Amazon powers artificial intelligence with custom Trainium chips designed specifically for machine learning – Copyright AFP Mark Felix
Moises Avila
As billions of dollars are poured into artificial intelligence (AI), tech giant Amazon is working to step out of Nvidia’s shadow with a custom Trainium chip designed specifically for machine learning.
Annapurna Labs, an Amazon subsidiary in Austin, Texas, was testing the lifespan of its latest generation Trainium when AFP visited the facility recently.
Texas has emerged as the El Dorado of the US tech world, attracting investment with cheap energy, relaxed regulations, tax incentives and affordable real estate for large data centers.
Amid deafening roar, UltraServers equipped with 144 Trainium AI accelerator chips operated at Annapurna during routine pre-delivery inspections.
The cloud computing arm of e-commerce giant Amazon Web Services (AWS) has long relied on chip suppliers, but it has started designing its own, acquiring Israeli startup Annapurna Labs in 2015.
Graviton and Inferentia chips first appeared in 2018, with the former used for general cloud computing and the latter used to power AI models.
The first Trainium debuted in 2020, followed by a second generation that claims significantly improved performance.
The Trainium 3 chip, which went live in December, is touted to double the functionality of the second generation, despite being smaller than a credit card.
Christopher King, director of the Annapurna Institute in Austin, claimed that the latest Trainium chips can reduce the cost of developing and running generative AI models by as much as 40% compared to using graphics processing units (GPUs), which are currently considered the “gold standard” for AI.
– Failure is not an option –
In addition to pricing its Trainium chips competitively, AWS is trying to make reliability a selling point because data centers need to run nonstop for long periods at a time.
Mark Carroll, Annapurna’s head of engineering, said developing AI requires hundreds of thousands of chips working simultaneously over weeks.
“If there is a failure or unavailability at this stage, you will have to go back or start over,” says Carroll.
Unlike other big AI processor companies, AWS doesn’t sell its own chips.
Instead, AWS uses Trainium only in its own data centers and leases the computing capacity to customers.
The institute said AWS chose to customize the chip to harmonize with its software, particularly the Bedrock platform, which allows customers to choose from a wide range of competing AI models, including Anthropic, OpenAI, and other rivals.
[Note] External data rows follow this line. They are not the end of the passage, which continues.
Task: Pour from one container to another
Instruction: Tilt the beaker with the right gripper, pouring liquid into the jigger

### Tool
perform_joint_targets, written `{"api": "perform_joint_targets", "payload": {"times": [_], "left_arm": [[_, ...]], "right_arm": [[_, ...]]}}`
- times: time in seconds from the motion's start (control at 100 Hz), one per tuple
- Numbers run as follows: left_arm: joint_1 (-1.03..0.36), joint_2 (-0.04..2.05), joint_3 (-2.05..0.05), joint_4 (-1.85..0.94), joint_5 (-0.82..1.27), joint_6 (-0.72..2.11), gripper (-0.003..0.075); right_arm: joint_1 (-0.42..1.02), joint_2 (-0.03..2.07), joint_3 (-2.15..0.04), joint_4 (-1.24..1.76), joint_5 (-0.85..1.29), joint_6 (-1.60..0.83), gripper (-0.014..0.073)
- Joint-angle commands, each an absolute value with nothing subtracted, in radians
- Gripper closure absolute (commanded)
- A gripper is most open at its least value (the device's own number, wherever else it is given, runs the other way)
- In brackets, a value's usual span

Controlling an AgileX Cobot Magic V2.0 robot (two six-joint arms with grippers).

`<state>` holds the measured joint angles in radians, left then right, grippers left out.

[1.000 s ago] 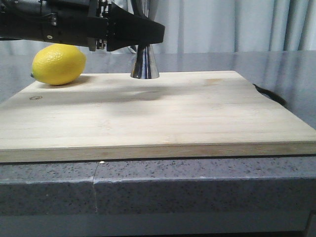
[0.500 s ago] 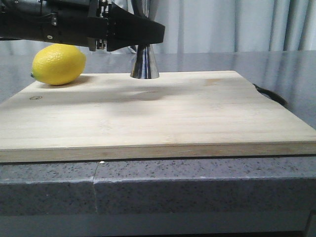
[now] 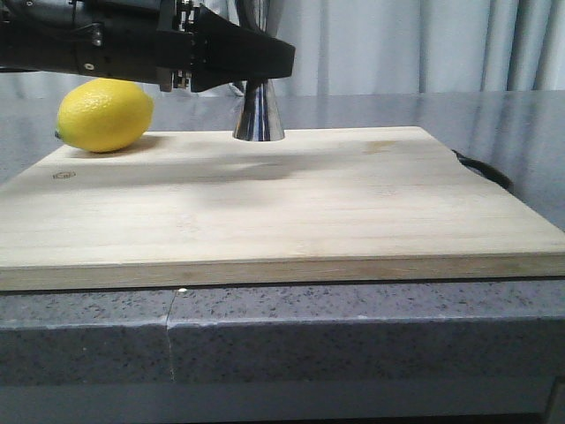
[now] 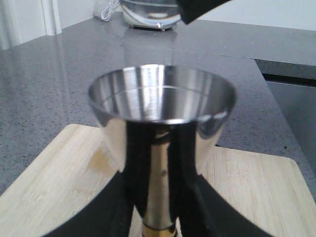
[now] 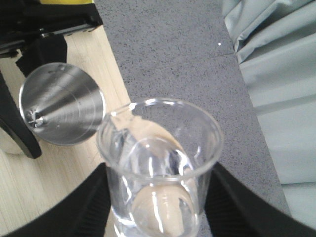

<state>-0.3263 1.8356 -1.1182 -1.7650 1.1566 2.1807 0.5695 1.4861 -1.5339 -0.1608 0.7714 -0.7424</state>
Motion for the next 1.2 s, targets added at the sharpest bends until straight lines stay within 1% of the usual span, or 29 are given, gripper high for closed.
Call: {"api": "perform_joint_targets", "payload": {"times": [0.0, 1.19], "left_arm": [[-0.334, 1.791, -1.149, -1.836, 1.246, 2.173, 0.0566], [-0.334, 1.791, -1.149, -1.836, 1.246, 2.173, 0.0566]], "right_arm": [[0.569, 1.454, -1.572, -0.161, 0.7, -0.774, 0.0281], [0.573, 1.457, -1.572, -0.147, 0.63, -1.012, 0.0281]]}}
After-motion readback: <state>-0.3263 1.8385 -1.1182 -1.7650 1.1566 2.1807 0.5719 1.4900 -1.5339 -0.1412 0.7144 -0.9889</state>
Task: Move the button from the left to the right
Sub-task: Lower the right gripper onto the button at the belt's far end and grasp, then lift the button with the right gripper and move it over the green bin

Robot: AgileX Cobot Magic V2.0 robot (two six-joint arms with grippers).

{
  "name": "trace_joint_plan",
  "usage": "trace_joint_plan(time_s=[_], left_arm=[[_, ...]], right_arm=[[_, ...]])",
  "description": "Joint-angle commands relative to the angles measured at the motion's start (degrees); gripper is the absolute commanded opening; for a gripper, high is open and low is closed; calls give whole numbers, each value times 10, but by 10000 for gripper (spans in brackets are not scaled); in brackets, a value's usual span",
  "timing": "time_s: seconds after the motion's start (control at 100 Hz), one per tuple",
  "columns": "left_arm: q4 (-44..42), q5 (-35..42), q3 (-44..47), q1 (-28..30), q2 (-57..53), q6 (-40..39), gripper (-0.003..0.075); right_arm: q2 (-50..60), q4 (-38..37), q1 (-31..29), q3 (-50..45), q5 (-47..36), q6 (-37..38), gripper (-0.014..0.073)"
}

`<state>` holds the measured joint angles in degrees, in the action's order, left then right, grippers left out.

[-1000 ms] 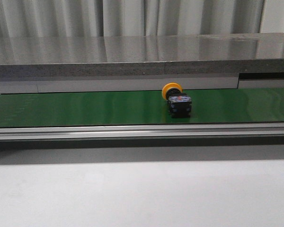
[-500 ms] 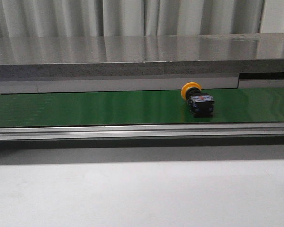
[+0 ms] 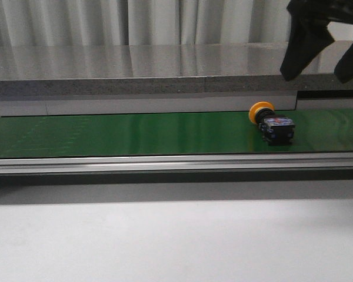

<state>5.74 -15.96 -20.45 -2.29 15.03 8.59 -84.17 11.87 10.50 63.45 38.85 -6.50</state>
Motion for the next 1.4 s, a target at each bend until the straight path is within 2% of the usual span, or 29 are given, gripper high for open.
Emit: trace_joint_plan(time_s=[0.0, 0.53, 0.62, 0.79, 0.86, 1.15, 1.39], left_arm=[[5, 46, -15, -4, 6, -3, -20], [5, 46, -15, -4, 6, -3, -20], [5, 46, -15, -4, 6, -3, -20], [5, 46, -15, -4, 6, -3, -20], [5, 46, -15, -4, 6, -3, -20], [5, 46, -15, -4, 6, -3, -20], [5, 46, -15, -4, 6, -3, -20]], right_arm=[[-10, -2, 2, 32, -30, -6, 614], [-119, -43, 2, 50, -55, -4, 605], [-122, -43, 2, 50, -54, 3, 529], [-122, -43, 2, 50, -37, 5, 249], [-122, -44, 2, 50, -27, 5, 187], [-84, -68, -20, 52, -16, 5, 183], [-21, -95, -124, 52, -10, -16, 184]])
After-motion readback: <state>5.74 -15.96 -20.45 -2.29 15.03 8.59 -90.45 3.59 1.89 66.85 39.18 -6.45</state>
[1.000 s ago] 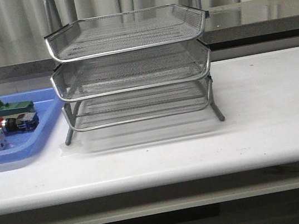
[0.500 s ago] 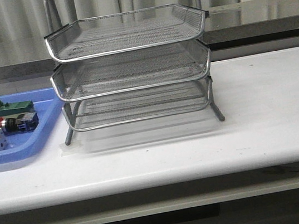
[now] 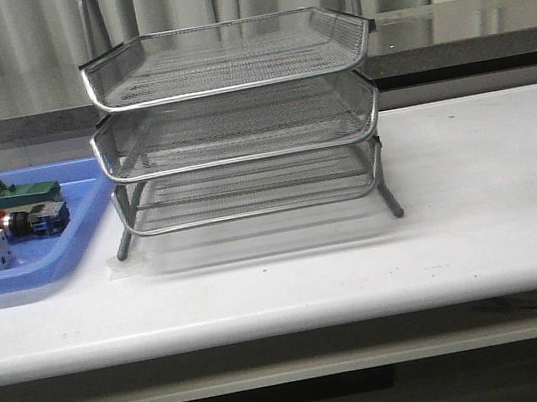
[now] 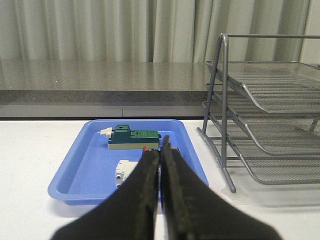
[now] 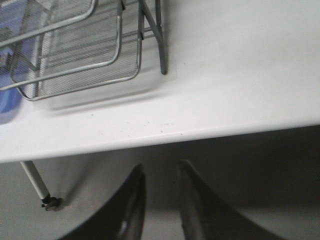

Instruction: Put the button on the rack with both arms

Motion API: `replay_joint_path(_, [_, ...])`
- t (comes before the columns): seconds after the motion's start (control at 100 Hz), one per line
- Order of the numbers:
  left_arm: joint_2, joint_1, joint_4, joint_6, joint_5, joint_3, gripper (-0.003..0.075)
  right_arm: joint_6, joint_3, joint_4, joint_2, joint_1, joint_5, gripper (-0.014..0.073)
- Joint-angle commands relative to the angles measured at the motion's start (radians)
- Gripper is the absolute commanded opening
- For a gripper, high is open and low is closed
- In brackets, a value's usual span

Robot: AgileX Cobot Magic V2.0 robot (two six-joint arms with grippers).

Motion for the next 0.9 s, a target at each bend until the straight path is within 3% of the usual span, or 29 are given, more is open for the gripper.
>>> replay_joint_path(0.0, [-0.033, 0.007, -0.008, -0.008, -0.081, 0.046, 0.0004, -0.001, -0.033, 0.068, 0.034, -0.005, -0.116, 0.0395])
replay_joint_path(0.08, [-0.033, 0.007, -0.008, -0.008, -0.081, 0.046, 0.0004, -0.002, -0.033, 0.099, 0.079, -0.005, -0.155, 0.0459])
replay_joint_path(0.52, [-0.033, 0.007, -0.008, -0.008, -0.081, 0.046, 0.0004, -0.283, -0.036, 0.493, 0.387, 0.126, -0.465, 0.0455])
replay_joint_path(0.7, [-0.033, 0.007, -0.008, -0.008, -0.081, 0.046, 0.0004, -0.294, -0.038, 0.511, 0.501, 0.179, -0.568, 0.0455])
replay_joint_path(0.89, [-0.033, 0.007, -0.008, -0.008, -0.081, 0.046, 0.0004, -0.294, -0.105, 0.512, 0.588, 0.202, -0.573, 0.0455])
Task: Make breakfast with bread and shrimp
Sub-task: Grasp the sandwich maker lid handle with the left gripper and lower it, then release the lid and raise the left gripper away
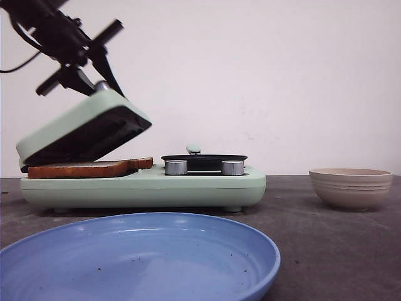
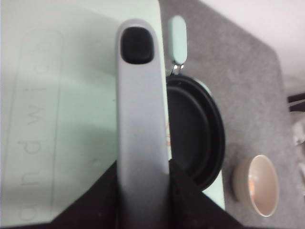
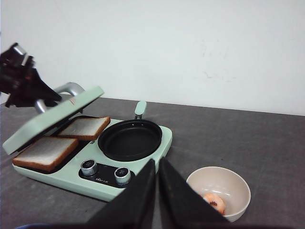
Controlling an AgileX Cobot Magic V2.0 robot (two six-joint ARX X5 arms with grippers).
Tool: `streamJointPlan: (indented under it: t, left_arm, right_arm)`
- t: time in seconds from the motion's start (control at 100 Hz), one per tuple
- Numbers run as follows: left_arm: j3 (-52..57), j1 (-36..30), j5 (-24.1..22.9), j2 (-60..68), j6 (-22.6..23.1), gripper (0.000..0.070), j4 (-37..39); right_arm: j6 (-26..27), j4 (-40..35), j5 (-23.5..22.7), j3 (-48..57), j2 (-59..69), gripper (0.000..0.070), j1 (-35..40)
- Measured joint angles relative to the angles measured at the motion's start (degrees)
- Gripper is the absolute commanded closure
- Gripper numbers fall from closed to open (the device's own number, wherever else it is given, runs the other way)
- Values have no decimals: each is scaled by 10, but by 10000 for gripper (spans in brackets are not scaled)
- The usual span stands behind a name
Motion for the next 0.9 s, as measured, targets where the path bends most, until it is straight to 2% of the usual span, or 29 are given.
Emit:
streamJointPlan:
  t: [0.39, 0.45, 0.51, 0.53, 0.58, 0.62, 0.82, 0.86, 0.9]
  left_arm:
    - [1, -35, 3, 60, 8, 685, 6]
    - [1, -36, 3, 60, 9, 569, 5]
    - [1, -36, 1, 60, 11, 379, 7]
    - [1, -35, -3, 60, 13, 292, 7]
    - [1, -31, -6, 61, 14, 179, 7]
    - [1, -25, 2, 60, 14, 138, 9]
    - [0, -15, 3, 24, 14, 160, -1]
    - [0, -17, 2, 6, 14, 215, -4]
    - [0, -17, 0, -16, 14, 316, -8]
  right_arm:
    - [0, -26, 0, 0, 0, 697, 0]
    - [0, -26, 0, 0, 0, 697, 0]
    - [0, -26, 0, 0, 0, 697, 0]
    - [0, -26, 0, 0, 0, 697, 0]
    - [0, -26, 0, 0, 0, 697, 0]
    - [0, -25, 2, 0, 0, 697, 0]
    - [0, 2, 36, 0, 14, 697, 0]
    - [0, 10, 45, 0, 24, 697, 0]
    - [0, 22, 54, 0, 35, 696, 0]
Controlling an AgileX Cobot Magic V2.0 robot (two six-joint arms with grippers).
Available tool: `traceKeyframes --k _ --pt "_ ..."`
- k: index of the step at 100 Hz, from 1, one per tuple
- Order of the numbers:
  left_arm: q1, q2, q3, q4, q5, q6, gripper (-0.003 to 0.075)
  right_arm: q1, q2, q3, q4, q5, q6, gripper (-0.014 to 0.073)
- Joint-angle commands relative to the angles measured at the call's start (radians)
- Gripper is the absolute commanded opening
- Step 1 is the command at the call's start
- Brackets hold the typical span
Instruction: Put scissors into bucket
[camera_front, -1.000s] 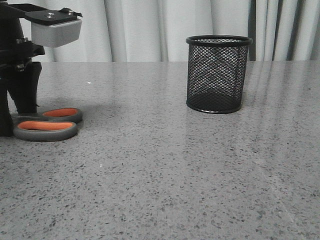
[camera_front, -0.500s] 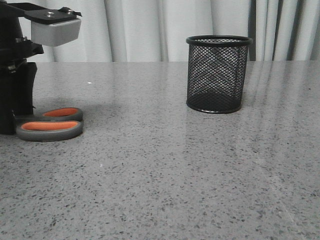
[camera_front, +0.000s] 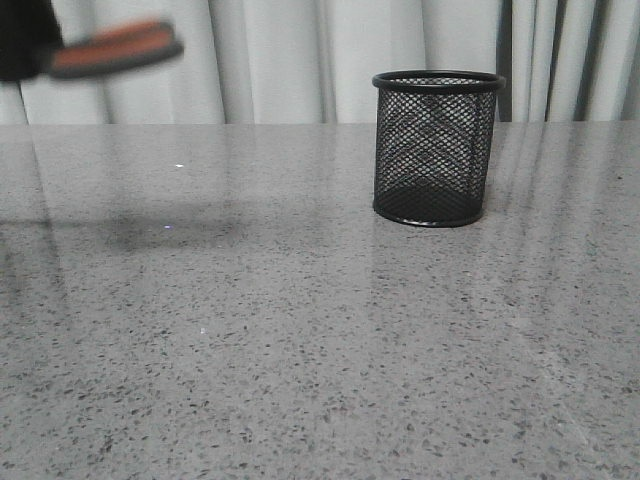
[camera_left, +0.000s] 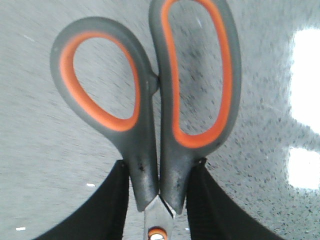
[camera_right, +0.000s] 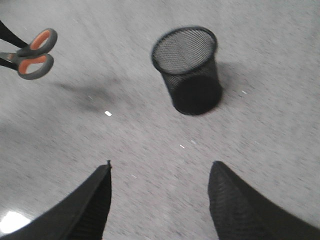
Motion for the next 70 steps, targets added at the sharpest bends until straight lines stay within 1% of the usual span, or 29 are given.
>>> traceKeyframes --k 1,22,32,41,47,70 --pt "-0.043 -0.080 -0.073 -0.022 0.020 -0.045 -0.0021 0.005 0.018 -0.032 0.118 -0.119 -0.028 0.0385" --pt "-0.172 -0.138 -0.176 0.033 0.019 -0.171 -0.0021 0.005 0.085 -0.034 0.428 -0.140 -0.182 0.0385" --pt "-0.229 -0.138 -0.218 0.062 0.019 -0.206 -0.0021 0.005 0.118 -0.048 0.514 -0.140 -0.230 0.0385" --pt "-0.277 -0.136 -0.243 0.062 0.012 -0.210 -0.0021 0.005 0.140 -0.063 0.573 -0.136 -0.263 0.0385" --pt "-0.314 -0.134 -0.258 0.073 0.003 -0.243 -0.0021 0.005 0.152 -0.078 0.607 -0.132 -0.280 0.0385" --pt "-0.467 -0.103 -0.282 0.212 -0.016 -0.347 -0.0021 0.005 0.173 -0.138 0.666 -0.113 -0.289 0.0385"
Trainium is positioned as a cost-saving option in an AI market that is considered “supply constrained” due to insatiable demand for high-performance GPUs from competitors such as industry leaders Nvidia and AMD.
Trainium 3 is only a few months old, but Annapurna is already designing a new generation of chips.
A release date for Trainium 4 has not yet been announced, but Carroll says it will have six times the processing power of its predecessor.
As Google, Microsoft, OpenAI, Meta, and other technology rivals race to develop ever-improved AI models, pressure on chips to make technology smarter, faster, cheaper, and consume less power is increasing.
Nvidia began manufacturing its industry-leading Rubin graphics processing units less than a year after releasing its then-top-of-the-line Blackwell.
The first version of Trainium took about 18 months to create, but the second generation was ready in nine months, and Annapurna is “trying to keep up that pace,” Carroll said.